Revisé el baño principal, le dediqué una sonrisa al jacuzzi y pasé al siguiente dormitorio. Pulcro y vacío. La cómoda de madera falsa, el baúl, la cama y la mesita de noche a juego ofrecían un aspecto barato, pero respetable. Los cajones estaban vacíos y la cama hecha. En el armario había doce perchas, correctamente espaciadas, de las que no colgaba nada.

La habitación de Amanda. No había dejado nada atrás a excepción de las perchas y las sábanas de la cama. Bueno, sí, en la pared había dejado un jersey de los Red Sox, enmarcado y firmado por Josh Beckett, y un calendario con fotos de perritos. Era el primer detalle sensible que podía otorgarle. Aparte de eso, me quedé con la misma impresión de pulcritud que le había adjudicado desde un buen principio.

El cuarto de enfrente ya era otra cosa. Parecía como si alguien lo hubiese metido en una batidora, le hubiera dado al botón y, acto seguido, le hubiese quitado la tapa. La cama estaba oculta bajo un gurruño de manta, edredón, pantalones, jersey, camiseta, chaqueta vaquera y pantalones cargo modelo Capri. La cómoda lucía cajones abiertos y un espejo. Sophie había insertado fotografías a uno y otro lado del espejo, entre el cristal y el marco. Muchas de ellas eran de un muchacho en los últimos momentos de su adolescencia, Zippo, o eso supuse. Solía llevar una gorra de los Sox puesta de lado. Una hilera de pelos le unía las orejas a guisa de barbuquejo, y le salía una perillita entre el labio inferior y el mentón. Tatuajes en el cuello y aros de plata clavados en las cejas. En la mayoría de las fotos, tenía el brazo en torno a Sophie. Y en todas blandía una botella de cerveza o un vaso rojo de plástico. Sophie sonreía a más no poder, pero parecía estar ensayando, buscando la sonrisa que encajara con lo que la gente esperaba. Sus ojos parecían sensibles a la luz, pues en cada imagen se la veía a punto de cerrarlos. Sus dientecitos asomaban inseguros tras la sonrisa. No era fácil imaginársela feliz. Por encima y por debajo de las fotos había postales de clubs con fechas atrasadas: la mayoría, de la pasada primavera y el último verano. Todos los locales eran para mayores de veintiún años.

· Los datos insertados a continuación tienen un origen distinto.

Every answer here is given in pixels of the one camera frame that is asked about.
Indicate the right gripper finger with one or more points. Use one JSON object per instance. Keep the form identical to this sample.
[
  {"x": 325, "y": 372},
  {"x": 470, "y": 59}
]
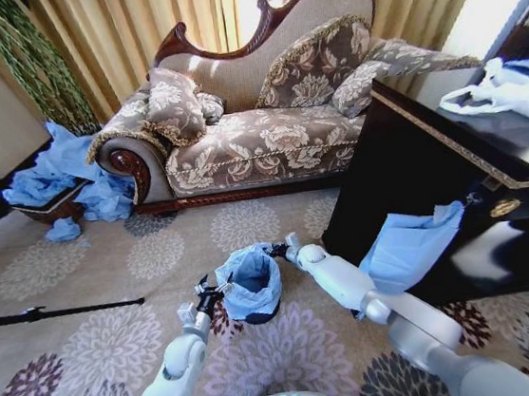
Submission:
[
  {"x": 273, "y": 255},
  {"x": 265, "y": 246}
]

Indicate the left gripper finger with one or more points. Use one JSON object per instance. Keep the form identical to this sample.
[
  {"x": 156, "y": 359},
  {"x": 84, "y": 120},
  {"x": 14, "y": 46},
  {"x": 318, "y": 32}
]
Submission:
[
  {"x": 225, "y": 287},
  {"x": 203, "y": 285}
]

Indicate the blue garbage bag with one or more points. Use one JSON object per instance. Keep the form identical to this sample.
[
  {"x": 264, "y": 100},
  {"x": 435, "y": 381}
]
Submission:
[{"x": 252, "y": 300}]

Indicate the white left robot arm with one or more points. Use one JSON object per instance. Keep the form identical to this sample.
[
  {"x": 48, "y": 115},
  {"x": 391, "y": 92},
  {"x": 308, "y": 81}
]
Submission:
[{"x": 182, "y": 355}]

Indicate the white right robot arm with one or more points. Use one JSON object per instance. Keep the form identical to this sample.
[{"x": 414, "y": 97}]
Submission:
[{"x": 340, "y": 275}]

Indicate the blue bag hung on cabinet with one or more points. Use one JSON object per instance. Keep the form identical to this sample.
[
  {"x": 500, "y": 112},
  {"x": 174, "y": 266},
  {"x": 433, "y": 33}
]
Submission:
[{"x": 395, "y": 255}]

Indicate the crumpled blue bag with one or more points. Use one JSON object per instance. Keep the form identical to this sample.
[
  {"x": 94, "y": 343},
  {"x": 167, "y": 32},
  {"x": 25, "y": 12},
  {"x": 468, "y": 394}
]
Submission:
[{"x": 63, "y": 230}]

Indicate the white and blue bag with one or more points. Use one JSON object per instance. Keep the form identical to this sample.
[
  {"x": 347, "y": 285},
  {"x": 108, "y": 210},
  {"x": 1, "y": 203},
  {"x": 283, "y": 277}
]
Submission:
[{"x": 496, "y": 90}]

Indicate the floral chaise sofa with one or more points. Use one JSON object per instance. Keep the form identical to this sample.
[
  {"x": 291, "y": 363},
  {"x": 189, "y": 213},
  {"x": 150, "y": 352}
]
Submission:
[{"x": 247, "y": 133}]

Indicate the pile of blue bags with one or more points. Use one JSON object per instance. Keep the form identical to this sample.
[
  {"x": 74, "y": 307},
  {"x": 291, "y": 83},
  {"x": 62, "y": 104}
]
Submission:
[{"x": 106, "y": 197}]

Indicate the black rod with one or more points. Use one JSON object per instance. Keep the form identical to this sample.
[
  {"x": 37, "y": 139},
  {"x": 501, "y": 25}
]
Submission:
[{"x": 67, "y": 311}]

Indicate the small round floral cushion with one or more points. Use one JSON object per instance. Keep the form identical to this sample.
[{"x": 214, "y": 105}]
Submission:
[{"x": 212, "y": 106}]

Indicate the dark glossy cabinet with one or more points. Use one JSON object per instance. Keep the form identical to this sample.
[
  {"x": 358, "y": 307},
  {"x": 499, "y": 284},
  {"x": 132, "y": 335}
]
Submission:
[{"x": 406, "y": 143}]

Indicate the low wooden stool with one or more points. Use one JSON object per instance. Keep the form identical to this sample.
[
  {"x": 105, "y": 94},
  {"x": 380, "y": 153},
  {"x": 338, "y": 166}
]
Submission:
[{"x": 55, "y": 205}]

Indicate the large floral fringed pillow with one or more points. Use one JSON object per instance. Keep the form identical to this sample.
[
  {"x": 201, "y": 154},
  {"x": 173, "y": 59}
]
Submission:
[
  {"x": 316, "y": 63},
  {"x": 172, "y": 103}
]

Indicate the small floral pillow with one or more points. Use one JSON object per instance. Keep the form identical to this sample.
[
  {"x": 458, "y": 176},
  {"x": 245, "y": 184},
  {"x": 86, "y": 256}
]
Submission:
[{"x": 359, "y": 87}]

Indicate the green twisted plant stalks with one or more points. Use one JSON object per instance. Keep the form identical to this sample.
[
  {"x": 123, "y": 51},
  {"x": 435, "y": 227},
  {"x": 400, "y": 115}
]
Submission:
[{"x": 34, "y": 66}]

Era evidente que Sophie cultivaba un aspecto de mayor de veintiuno. Pero aún se le notaba la grasa infantil que le colgaba de la barbilla o le cubría los pómulos. Si la dejaban entrar en los clubs, lo hacían a sabiendas de que era menor de edad. Casi todas las fotos eran de ella y Zippo; había dos de ella con otras amigas: no reconocí a ninguna y ninguna era Amanda, aunque ambas fotos habían sido cortadas por la izquierda, amputándole el brazo a Sophie donde se suponía que estaba tocando a alguien.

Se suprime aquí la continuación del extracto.